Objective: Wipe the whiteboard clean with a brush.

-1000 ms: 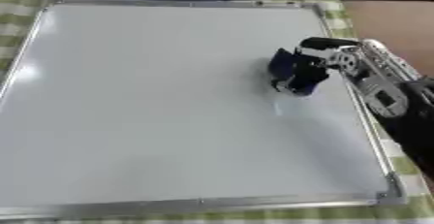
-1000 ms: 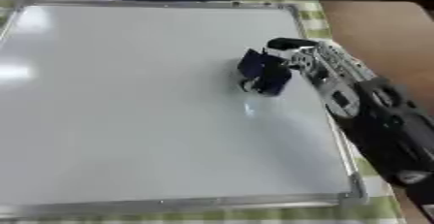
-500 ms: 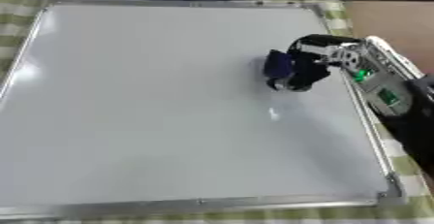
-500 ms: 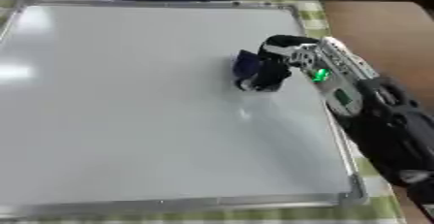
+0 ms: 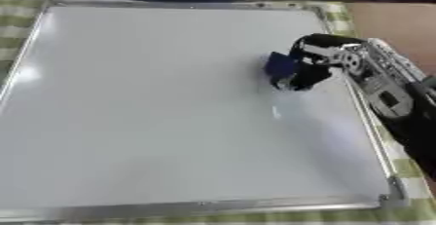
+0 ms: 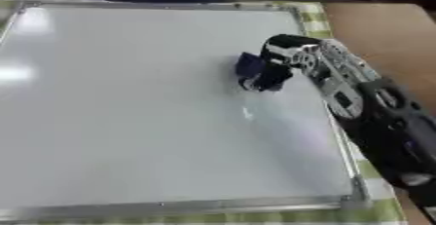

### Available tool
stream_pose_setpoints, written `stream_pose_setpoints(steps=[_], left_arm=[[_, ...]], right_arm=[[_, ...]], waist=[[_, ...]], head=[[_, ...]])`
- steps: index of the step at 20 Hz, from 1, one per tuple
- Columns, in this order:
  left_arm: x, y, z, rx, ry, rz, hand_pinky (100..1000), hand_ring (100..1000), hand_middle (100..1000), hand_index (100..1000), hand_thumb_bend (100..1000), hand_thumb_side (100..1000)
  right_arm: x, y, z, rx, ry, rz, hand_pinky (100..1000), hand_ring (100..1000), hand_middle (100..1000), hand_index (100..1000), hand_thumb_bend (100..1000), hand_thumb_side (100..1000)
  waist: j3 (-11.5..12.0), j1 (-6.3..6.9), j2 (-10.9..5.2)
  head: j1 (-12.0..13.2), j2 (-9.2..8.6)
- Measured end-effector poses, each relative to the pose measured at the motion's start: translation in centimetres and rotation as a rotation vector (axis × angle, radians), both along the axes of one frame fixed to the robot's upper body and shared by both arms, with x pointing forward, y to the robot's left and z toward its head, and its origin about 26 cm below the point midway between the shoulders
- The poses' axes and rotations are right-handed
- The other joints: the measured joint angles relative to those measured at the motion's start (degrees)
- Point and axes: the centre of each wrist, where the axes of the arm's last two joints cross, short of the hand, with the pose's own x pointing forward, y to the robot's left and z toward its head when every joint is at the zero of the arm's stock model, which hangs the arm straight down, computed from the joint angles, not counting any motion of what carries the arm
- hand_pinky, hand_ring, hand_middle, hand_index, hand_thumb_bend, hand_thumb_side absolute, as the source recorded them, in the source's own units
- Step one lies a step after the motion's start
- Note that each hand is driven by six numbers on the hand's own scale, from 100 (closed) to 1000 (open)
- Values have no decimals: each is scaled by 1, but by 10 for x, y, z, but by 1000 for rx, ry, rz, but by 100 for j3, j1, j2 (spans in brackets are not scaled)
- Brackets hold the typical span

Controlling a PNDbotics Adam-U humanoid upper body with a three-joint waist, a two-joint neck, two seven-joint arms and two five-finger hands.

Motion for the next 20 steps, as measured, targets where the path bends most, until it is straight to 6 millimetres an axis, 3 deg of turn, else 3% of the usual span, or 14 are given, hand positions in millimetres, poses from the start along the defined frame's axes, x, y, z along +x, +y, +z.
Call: stream_pose_setpoints(steps=[13,19,20], left_arm=[[0,0,0,3,0,-2,698,857,814,853,268,1000],[0,0,0,6,3,-3,697,857,813,853,267,1000],[0,0,0,7,3,-3,697,857,812,853,265,1000]], right_arm=[[-1,1,2,-56,-48,-21,787,891,822,192,339,566],[-3,3,3,-85,-85,-19,765,858,691,182,355,512],[-3,3,3,-85,-88,-18,754,845,632,179,350,486]], waist=[[-6,0,31],[-5,0,31],[-5,0,31]], head=[[-1,-4],[-3,-5],[-3,-5]])
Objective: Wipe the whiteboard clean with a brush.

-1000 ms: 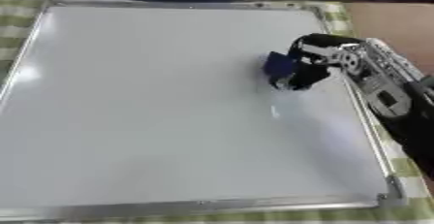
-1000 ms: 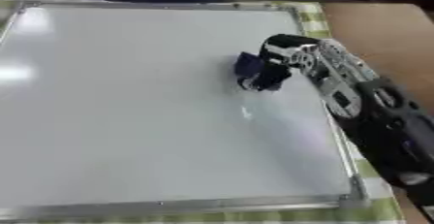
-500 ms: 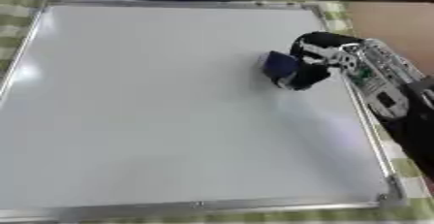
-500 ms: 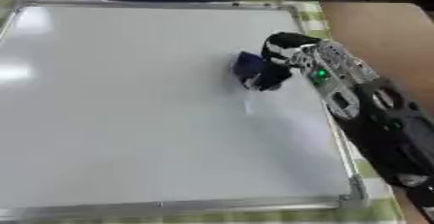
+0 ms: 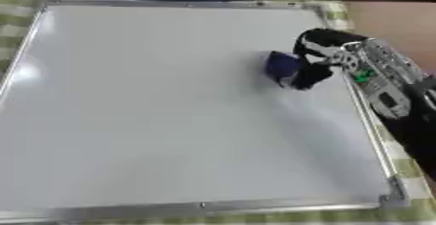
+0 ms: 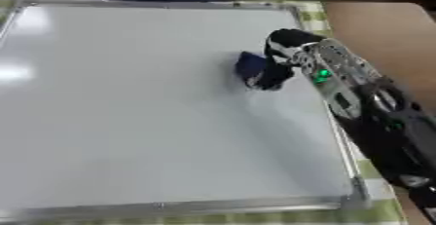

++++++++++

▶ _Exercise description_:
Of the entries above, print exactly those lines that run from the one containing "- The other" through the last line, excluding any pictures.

▶ _Output_:
- The other joints: the measured joint angles relative to those measured at the motion's start (degrees)
- Point and axes: the centre of each wrist, where the axes of the arm's last two joints cross, short of the hand, with the pose's own x pointing forward, y to the robot's left and z toward its head when every joint is at the zero of the arm's stock model, which hangs the arm straight down, computed from the joint angles, not counting any motion of what carries the arm
- hand_pinky, hand_ring, hand_middle, hand_index, hand_thumb_bend, hand_thumb_side absolute, as the source recorded them, in the source's own units
- Step one lies a step after the motion's start
- Note that each hand is driven by six numbers on the hand's own scale, from 100 (closed) to 1000 (open)
- Values have no decimals: each is scaled by 1, but by 10 for x, y, z, but by 1000 for rx, ry, rz, but by 100 for j3, j1, j2 (spans in brackets are not scaled)
- Brackets hold the typical span

Controlling a PNDbotics Adam-U humanoid upper body with a three-joint waist, a two-joint neck, two seven-joint arms and two five-finger hands.

Motion for the next 20 steps, as measured, targets where the path bends most, until it is straight to 6 millimetres an axis, 3 deg of turn, else 3% of the usual span, or 14 are given, hand positions in millimetres, poses from the start along the defined frame's axes, x, y, z along +x, +y, +z.
Call: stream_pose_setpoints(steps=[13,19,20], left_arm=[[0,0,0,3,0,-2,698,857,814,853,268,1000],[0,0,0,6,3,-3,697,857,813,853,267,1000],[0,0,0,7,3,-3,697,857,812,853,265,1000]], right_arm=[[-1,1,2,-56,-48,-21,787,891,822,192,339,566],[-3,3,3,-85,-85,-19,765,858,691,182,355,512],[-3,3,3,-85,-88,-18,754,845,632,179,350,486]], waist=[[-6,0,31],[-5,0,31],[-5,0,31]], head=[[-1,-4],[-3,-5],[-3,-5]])
Objective: Wipe the whiteboard clean with a brush.

-1000 ms: 
-1000 ms: 
-500 ms: 
-500 ms: 
+0 ms: 
+0 ms: 

This exercise requires nothing further.